Single by Trey Songz

from the album Ready
- B-side: "Brand New"
- Released: April 14, 2009
- Recorded: Roc the Mic Studios (New York City, New York) D2 Music Studios (Atlanta, Georgia)
- Genre: R&B
- Length: 3:37
- Label: Atlantic; Songbook;
- Songwriters: Johntá Austin; Joshua J. Jackson; Tor Erik Hermansen, Mikkel Eriksen; Espen Lind; Amund Bjorklund;
- Producer: Stargate

Trey Songz singles chronology
| "Missin' You" (2007) | "I Need a Girl" (2009) | "Successful" (2009) |

= I Need a Girl (Trey Songz song) =

"I Need a Girl" is a song by American recording artist Trey Songz. The track was written by Johntá Austin and Joshua J. Jackson, along with the song's production team, Stargate, who also produced his breakthrough hit, "Can't Help But Wait." The song served as the lead single for Songz's third studio album Ready. "I Need a Girl" received positive to mixed reviews from critics, some of which noted it as generic, and other naming it as a top track from the album.
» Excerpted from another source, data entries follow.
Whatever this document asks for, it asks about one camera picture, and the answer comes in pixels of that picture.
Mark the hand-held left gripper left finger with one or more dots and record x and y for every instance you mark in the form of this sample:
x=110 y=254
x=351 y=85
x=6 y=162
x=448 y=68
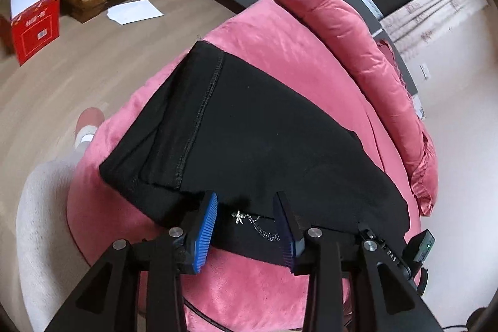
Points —
x=204 y=231

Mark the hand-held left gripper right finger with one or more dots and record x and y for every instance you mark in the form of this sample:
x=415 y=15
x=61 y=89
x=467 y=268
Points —
x=286 y=238

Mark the black pants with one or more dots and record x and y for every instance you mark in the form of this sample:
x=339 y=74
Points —
x=264 y=122

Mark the pink slipper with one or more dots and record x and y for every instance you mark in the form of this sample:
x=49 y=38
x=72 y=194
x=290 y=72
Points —
x=89 y=118

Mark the person's leg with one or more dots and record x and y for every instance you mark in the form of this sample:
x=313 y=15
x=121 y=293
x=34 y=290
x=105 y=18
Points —
x=42 y=219

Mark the dark pink ruffled pillow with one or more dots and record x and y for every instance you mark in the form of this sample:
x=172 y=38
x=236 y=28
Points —
x=389 y=57

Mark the pink duvet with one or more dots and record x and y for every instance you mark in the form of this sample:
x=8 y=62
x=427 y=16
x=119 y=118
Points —
x=342 y=36

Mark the patterned beige curtain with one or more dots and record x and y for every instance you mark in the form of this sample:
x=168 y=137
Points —
x=428 y=17

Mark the white paper sheet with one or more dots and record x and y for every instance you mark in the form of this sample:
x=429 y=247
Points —
x=134 y=11

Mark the red cardboard box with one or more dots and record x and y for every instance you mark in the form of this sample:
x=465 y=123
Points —
x=35 y=32

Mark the white wall socket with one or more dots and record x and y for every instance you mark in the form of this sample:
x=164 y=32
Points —
x=425 y=71
It reached fifty-nine on the Billboard Hot 100 and six on the Hot R&B/Hip-Hop Songs chart. The accompanying music video shot in Malibu features Songz and love interests on the beach, as they turn out to be mirages.

==Background==
In an interview with New York's Power 105.1, he said that the death of Michael Jackson inspired his latest comeback, stating, "Mike passed away and it just lit the fire in me—it made me go in the studio and do something. I’m excited."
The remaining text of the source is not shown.